For more than two years, I have had the opportunity to meet SO many individuals who are struggling in their neurodiverse relationships. Whether the person reaching out to me is neurotypical or neurodivergent, they are all struggling to better "understand" themselves and their partner.
The emotional pain I hear about is something I fully understand!!! After not knowing for 29 years of marriage that my ex-husband and I were a neurodiverse couple, we often struggled to better understand each other and caused each other SO much "unintentional" hurt, pain and trauma.🙁. We loved each other very much, however, because we didn't look at our "differences" through a neurological lens, we were on a very challenging and debilitating "emotional rollercoaster" of repeated misunderstanding.
Sometimes love isn't enough! However, I do believe that when "both" partners are committed to better understanding and sharing what they need as individuals and initimate partners, then things can slowly start to improve, (or one of you may decide this is not the right relationship for you and move on with kindness and compassion).
When people reach out to me, I hear things like:
How can I love him so much and not understand why he does the things he does?
Why do they get so emotional and want to talk about everything?
Why were things so different before we moved in together?
Why can't she understand that I just need more time to respond?
It always feels like anything I do or say is wrong, so I've stopped even trying.
If you can relate to one or more of these statements, please know you're not alone!
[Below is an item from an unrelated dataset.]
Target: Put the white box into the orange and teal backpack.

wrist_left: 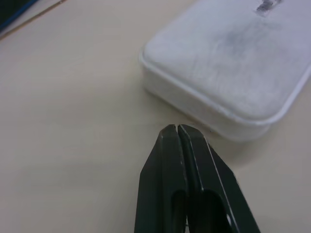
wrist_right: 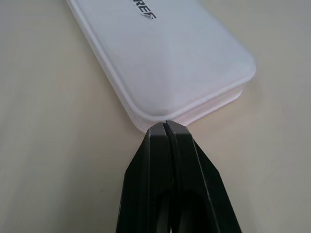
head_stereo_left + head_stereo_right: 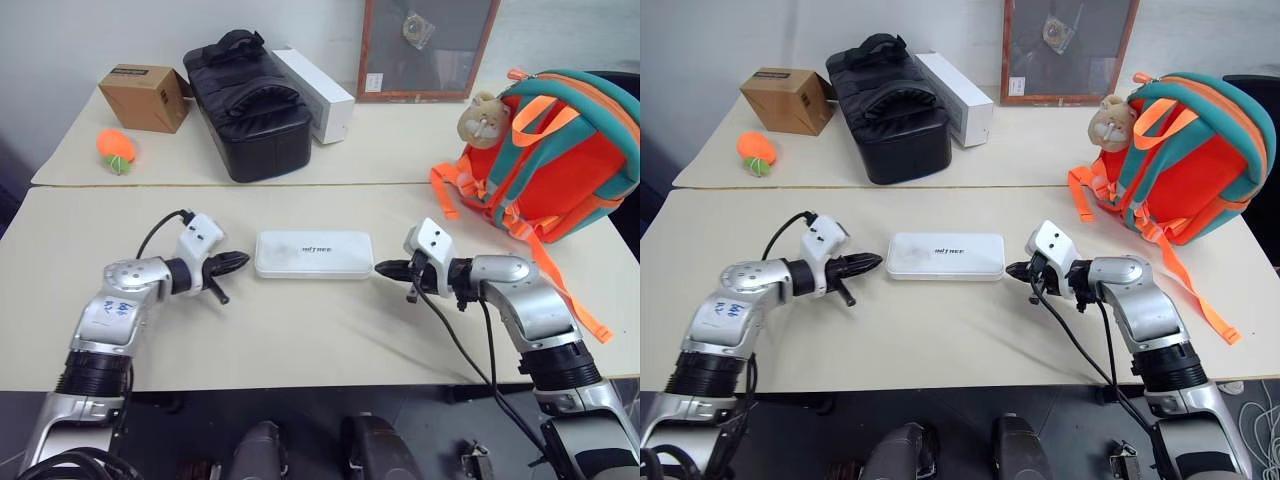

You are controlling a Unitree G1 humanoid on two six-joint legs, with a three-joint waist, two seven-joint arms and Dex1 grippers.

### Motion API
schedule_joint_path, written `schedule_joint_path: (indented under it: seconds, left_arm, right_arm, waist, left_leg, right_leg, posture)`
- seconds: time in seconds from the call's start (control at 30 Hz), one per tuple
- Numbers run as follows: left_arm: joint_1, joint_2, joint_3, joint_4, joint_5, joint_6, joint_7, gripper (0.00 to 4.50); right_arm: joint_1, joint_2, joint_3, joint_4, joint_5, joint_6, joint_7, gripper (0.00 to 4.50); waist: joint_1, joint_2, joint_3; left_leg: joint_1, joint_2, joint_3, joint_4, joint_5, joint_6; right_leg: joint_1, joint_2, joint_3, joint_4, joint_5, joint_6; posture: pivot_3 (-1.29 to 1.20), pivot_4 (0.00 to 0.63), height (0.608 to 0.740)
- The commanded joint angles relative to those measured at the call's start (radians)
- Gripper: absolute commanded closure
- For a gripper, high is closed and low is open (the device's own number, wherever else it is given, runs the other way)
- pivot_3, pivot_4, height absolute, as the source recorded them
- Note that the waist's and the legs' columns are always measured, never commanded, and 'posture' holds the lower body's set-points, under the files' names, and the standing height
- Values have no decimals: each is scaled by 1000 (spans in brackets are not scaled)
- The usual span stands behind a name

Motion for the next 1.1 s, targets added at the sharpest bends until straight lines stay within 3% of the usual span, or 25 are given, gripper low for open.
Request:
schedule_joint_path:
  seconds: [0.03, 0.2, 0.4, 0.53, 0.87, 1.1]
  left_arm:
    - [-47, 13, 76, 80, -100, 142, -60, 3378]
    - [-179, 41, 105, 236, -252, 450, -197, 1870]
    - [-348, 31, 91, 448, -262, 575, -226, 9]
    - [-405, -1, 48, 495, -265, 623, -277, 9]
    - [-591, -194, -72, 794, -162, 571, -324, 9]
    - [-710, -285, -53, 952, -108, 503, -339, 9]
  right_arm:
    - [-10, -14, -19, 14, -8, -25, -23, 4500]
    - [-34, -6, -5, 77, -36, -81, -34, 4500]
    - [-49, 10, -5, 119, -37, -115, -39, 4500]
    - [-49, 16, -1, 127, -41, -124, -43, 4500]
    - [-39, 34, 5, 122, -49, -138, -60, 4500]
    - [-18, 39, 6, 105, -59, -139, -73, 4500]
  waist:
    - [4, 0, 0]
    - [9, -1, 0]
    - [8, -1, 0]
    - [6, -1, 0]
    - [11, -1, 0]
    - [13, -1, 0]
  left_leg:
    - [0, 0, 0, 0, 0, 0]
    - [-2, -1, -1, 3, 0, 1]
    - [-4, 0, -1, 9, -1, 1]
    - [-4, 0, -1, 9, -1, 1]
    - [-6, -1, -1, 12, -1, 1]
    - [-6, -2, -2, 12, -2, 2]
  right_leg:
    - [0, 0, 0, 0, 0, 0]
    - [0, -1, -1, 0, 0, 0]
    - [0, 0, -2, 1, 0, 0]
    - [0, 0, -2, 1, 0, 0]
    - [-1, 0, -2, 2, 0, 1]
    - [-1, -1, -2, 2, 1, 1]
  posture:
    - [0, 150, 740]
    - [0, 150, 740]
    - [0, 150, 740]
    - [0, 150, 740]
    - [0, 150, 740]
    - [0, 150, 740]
Every week I publish another episode of the Neurodiverse Love podcast so that if you are struggling to better understand yourself, or your partner, you may find some clarity from others in a similar relationship, or through the tools and strategies that are shared by therapists and coaches who work with neurodiverse couples.
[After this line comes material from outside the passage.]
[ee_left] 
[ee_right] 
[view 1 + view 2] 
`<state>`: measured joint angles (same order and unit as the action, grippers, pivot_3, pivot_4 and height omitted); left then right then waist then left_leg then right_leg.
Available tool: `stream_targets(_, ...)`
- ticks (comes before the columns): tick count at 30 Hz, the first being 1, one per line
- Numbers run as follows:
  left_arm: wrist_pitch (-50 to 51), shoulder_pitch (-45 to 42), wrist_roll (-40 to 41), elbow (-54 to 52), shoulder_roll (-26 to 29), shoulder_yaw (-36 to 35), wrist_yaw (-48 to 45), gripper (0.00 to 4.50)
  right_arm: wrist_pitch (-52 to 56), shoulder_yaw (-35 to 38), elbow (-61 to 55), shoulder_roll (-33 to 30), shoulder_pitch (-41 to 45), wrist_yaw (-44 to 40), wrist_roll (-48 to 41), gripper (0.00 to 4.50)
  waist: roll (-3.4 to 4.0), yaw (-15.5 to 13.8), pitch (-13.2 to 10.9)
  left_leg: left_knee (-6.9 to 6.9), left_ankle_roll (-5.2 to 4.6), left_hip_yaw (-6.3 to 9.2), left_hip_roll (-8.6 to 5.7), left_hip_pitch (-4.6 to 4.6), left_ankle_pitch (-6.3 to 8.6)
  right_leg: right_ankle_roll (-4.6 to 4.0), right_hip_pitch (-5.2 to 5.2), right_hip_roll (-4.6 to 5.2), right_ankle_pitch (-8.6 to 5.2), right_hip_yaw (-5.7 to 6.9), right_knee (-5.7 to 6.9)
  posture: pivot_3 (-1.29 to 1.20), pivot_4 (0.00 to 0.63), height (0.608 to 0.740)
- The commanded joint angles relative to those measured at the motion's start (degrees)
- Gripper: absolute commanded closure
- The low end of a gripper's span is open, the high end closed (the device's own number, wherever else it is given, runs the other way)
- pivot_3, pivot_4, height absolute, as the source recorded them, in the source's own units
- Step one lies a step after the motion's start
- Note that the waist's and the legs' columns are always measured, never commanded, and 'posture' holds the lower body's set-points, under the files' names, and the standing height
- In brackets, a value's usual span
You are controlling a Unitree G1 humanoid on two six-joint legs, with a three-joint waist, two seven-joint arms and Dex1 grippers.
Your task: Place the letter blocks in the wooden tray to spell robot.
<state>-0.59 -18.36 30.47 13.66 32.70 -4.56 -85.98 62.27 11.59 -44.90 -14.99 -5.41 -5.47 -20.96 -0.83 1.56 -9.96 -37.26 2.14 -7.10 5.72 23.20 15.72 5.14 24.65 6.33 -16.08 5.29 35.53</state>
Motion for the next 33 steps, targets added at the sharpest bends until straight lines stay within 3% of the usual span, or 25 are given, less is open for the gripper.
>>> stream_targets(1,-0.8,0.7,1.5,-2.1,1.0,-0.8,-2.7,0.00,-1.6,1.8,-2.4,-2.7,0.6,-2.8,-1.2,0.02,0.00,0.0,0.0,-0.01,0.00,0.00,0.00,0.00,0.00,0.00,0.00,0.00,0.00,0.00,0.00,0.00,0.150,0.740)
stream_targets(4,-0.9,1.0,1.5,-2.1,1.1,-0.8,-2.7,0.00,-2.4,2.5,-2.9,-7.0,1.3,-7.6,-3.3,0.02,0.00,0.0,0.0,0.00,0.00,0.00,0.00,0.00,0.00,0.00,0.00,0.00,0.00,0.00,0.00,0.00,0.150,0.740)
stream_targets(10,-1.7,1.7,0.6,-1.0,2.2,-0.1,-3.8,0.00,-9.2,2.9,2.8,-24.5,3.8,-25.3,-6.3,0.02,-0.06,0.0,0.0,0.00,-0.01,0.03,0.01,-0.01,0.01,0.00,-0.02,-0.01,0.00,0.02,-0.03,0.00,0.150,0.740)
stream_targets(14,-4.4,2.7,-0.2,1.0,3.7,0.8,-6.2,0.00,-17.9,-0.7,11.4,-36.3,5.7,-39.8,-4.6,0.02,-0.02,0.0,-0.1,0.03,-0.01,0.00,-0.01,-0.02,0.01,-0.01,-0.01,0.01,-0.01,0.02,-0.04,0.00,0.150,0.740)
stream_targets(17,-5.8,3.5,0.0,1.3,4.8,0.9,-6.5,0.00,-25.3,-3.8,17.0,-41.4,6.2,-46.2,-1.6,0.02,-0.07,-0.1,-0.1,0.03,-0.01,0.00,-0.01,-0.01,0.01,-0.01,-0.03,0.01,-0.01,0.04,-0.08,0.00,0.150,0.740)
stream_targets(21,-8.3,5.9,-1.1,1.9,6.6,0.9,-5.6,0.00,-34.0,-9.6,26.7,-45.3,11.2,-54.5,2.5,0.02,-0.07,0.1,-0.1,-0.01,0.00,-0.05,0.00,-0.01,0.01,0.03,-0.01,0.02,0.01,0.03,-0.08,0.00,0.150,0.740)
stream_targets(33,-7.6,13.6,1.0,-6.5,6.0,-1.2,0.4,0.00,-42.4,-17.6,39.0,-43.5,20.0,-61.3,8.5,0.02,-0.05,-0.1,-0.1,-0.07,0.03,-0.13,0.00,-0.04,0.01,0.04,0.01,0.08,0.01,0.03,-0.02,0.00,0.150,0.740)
In addition, the Neurodiverse Couples Support Groups I offer have helped many couples understand that they are not alone, as each participant provides support and validation to the others.
Prior to the start of the couples support groups, I ask each couple to answer and discuss with their partner 4 very important questions. I am sharing the 4 questions with all of you in case some of you may want to answer the questions for yourself and with your partner. Please remember to discuss only one question at a time and create guidelines that will work for both you and your partner (ie: schedule the time and place for the discussion and whether or not the discussion will be in person or by email or text).
What are your partners top 3 strengths?
What are the top 3 strengths of your relationship?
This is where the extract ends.